How often have we read or heard the phrase “…so and so is stepping down,” when announcing or referring to a colleague who is retiring? Michael Gould, CEO of Bloomingdale’s, is officially doing this on February 1st. However, after 22 years of elevating that revered brand to a higher level, building on the brilliant achievements of his legendary predecessor, Marvin Traub, who created a store “like no other store in the world;” in my opinion, Mike is not “stepping down.” He is just continuing to move “up” in life.
In life there are doers and observers. And, there are leaders and followers. Mike Gould is a doer, (still with incredible energy), and a leader, with an exclamation point on leader. So, whatever it is he will be “stepping up” to, he will be “doing” leadership. And, it will be done in his unique way, which is not about titles or rank, or just about leading employees in business. And it certainly isn’t about exercising the power those titles bestowed upon him to direct those under him to follow without question.

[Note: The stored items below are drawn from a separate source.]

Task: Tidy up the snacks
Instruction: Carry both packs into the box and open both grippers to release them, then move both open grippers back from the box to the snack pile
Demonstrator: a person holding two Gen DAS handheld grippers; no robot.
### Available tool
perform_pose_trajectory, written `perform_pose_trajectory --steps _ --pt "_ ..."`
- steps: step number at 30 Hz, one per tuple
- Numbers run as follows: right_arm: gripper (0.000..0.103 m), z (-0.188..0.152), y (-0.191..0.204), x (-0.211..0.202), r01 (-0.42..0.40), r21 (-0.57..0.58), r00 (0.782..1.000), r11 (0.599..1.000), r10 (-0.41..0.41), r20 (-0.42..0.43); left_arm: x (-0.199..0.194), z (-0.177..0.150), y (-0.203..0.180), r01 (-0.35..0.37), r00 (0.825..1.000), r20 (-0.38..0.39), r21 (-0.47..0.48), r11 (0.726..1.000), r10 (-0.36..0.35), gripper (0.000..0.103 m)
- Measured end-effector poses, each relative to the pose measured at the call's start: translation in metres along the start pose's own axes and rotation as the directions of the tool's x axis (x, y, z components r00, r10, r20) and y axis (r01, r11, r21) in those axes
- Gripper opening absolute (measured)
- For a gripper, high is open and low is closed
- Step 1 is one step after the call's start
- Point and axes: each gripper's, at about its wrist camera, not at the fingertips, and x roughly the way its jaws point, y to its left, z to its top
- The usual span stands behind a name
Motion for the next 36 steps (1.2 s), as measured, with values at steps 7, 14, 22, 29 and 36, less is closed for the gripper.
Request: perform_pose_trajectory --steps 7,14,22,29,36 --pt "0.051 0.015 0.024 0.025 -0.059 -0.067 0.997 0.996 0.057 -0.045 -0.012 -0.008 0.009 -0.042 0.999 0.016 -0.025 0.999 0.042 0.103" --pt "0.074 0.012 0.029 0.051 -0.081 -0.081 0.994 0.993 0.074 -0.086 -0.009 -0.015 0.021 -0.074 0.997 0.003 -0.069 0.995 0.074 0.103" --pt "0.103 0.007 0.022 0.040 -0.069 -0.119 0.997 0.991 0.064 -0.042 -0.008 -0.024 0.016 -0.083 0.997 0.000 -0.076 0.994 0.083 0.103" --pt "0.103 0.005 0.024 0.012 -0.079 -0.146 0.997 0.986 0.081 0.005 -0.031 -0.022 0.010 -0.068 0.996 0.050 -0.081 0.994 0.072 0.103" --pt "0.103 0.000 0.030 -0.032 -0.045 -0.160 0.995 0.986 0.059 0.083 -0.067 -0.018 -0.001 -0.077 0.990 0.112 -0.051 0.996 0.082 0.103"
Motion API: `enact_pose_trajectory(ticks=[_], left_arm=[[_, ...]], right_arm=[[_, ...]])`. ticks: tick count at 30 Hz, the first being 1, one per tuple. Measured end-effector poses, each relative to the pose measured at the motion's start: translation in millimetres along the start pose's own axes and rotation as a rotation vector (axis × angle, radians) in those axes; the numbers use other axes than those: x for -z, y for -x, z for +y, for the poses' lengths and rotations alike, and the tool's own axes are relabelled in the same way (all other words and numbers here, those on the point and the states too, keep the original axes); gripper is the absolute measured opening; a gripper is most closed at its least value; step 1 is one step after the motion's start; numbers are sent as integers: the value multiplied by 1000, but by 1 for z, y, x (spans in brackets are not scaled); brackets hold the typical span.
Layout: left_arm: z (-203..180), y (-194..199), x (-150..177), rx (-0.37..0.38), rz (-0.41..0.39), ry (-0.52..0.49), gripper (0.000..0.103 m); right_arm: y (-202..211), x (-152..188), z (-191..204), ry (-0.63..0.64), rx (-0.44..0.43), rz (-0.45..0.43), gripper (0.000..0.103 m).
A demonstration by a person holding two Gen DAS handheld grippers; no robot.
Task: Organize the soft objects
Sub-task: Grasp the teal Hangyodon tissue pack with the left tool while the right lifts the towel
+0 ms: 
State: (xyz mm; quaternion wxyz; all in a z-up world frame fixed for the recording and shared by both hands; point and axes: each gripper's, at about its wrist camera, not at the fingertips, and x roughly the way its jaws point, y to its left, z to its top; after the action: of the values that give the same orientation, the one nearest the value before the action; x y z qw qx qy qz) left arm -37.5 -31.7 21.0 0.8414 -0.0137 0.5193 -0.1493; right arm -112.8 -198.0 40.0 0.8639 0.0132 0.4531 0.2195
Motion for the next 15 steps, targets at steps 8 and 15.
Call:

Mike’s leadership philosophy has always been about helping each individual find his or her, own unique path in life. Building trust, humility, empathy and thinking of others ahead of himself, are his defining characteristics. Of his CEO role at Bloomingdale’s, he was quoted in a New York Times article as saying: “I’d like to think my legacy will be the ‘people come first’ environment I’ve tried to create. Employees’ personal growth and education has always been the first thing I wanted to talk about because I felt that as long as people knew that Bloomingdale’s was a place where you could grow, they’d know there was no reason to go somewhere else.
At the end of the day, no one remembers anyone’s numbers, no matter how good they were at any moment in time. I hope people will say, ‘He gave me an opportunity to be more than I thought I could be’ — and that they will carry that forward as they manage people in the future.”
I was envious that the New York Times “scooped” that bit of Mike’s philosophy, but I’m certainly not too proud to give them the credit, because it is central to my view of him; it explains why I believe he is moving “up” rather than “stepping down.”
Now he will have the expanse of life to influence, teach and lead many more people “to be more than they thought they could be.” His father was a teacher, and Mike expressed to me that this is something that very much interests him. He does speak often about leadership in conversation, as a guest lecturer and at more formal conference venues. So don’t be surprised if one of his forays into his new life is teaching, perhaps a leadership course at his alma mater, Columbia University where he received his MBA.
What Did He Do in His Day Job
I would be remiss within the mission of The Robin Report not to provide my perspective on how Mike took Bloomingdale’s to a higher level, strategically positioning it for growth into the 21st Century, and what could metaphorically be called the “World War III” of retailing. Marvin Traub did create the “center ring,” so to speak, in pioneering some of the most exciting and entertaining experiences in retailing at the 59th Street store. However, Mike envisioned a more expansive Bloomingdale’s, spreading the excitement and experience into all of their stores, which grew during his tenure from 14 to 37, plus 13 outlet stores. And he was among the “first movers” in expanding internationally, opening
Bloomingdale’s in Dubai.
He also continued the Bloomingdale’s focus on finding emerging designers and new brands to keep “newness” flowing through the store. He was quoted: “That’s the kind of business I wanted to run. We weren’t going to try to replicate anything else; the plan was to do what no one else did.”
His thoughts on creating an exciting shopping experience were captured in a conversation I had with him for The Robin Report. He said, “To me it all revolves around one thing. How is the store this interactive place that creates relationships? How is the store about something more than theater, but a sense of excitement? It’s about, ‘wow I didn’t expect that.’ It’s a place of discovery. Today you can call Daniel or Shun Lee East in New York and they’ll deliver three-star take-out to your office or home. Anyone can deliver. So why come into a store? Why go to a movie theater when you can watch Netflix at home, for almost nothing? Because it’s all about the experience. That to me is what it’s about.”
“Charles Swindoll who said, Life is 10% what’s given you; 90% how you want to deal with it. We’ve got that 90%. The 10%, that’s the yucky weather. But the 90%, which is our attitude, is what we are doing to create an environment that says “Wow! I’ve got to go there!”
So instead of having “big shoes to fill” upon Marvin Traub’s departure, Mike created his own shoes. Likewise, Mike’s very capable and visionary successor in his own right, Tony Spring, will create his own shoes.
Mike likes to refer to a John Gardner article in 1990 about personal renewal, and says: “Life is an endless process. When you get out of college you say: ‘I’ve got my degree, I graduated with a solid GPA, I played intercollegiate sports, I spent a year in Europe. Now I’m going to go work.’ No, you’re not going to go work. You’re going to go learn. Part of what you’re going to learn about here is retail and part of what you’re going to learn is about life and interpersonal skills. It’s everyone’s role at Bloomingdale’s to make sure these kids are learning. And it’s everyone’s responsibility to keep learning.”